Your task
Scan the listing for the word "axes" and report every line that contains it.

━━━━━━━━━━━━━━━━

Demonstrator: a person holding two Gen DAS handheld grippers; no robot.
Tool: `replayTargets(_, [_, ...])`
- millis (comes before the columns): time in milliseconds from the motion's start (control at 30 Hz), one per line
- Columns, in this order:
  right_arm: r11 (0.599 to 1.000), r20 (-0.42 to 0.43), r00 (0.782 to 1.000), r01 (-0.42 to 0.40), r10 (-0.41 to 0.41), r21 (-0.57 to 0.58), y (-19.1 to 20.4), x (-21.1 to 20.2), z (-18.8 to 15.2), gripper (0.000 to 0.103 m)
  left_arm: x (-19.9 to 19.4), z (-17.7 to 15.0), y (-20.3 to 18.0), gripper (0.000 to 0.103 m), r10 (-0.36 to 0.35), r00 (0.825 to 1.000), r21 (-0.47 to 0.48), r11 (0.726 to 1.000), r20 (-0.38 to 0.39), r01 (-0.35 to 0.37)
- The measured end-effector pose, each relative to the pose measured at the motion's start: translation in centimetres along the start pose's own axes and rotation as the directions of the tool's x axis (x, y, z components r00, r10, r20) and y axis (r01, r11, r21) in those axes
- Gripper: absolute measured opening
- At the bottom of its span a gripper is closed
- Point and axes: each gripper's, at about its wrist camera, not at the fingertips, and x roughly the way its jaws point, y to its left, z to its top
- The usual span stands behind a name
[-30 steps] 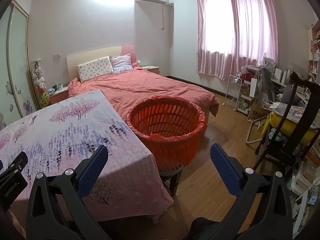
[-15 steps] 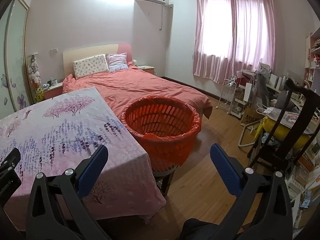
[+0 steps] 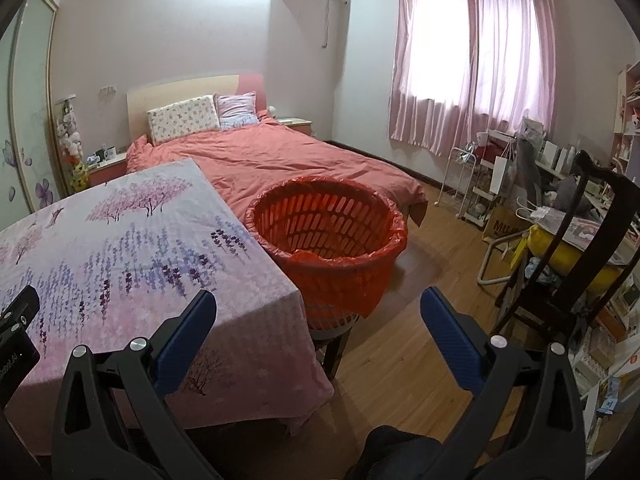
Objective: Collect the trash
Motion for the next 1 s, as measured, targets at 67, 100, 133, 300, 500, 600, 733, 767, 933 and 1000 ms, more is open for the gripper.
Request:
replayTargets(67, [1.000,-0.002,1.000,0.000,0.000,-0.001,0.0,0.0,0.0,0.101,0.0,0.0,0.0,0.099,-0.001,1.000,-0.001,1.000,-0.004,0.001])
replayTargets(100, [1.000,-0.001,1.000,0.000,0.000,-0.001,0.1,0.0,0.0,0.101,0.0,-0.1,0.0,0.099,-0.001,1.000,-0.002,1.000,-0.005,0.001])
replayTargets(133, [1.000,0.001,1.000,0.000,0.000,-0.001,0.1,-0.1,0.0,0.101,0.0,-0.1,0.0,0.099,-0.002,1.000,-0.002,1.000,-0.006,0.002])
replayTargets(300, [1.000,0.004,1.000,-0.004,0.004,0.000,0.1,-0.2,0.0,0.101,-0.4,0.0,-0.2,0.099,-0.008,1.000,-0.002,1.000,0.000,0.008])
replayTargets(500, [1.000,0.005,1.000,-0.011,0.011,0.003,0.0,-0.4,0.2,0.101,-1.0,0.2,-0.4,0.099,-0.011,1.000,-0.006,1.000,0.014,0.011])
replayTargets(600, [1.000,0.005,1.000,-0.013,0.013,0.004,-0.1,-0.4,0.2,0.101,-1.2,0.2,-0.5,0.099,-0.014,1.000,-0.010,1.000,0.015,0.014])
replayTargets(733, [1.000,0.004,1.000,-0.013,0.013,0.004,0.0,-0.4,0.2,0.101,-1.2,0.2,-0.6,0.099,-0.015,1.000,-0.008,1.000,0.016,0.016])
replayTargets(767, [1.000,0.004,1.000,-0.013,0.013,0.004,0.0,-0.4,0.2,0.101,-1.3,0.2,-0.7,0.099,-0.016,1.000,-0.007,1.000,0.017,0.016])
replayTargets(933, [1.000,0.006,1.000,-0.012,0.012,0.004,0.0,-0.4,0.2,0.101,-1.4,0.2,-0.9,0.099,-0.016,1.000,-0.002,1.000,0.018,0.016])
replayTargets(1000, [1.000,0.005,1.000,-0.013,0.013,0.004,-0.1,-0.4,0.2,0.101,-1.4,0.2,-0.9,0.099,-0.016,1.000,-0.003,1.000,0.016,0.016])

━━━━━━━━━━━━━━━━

Exercise answer
- The measured end-effector pose, each relative to the pose measured at the motion's start: translation in centimetres along the start pose's own axes and rotation as the directions of the tool's x axis (x, y, z components r00, r10, r20) and y axis (r01, r11, r21) in those axes
- Point and axes: each gripper's, at about its wrist camera, not at the fingertips, and x roughly the way its jaws point, y to its left, z to its top

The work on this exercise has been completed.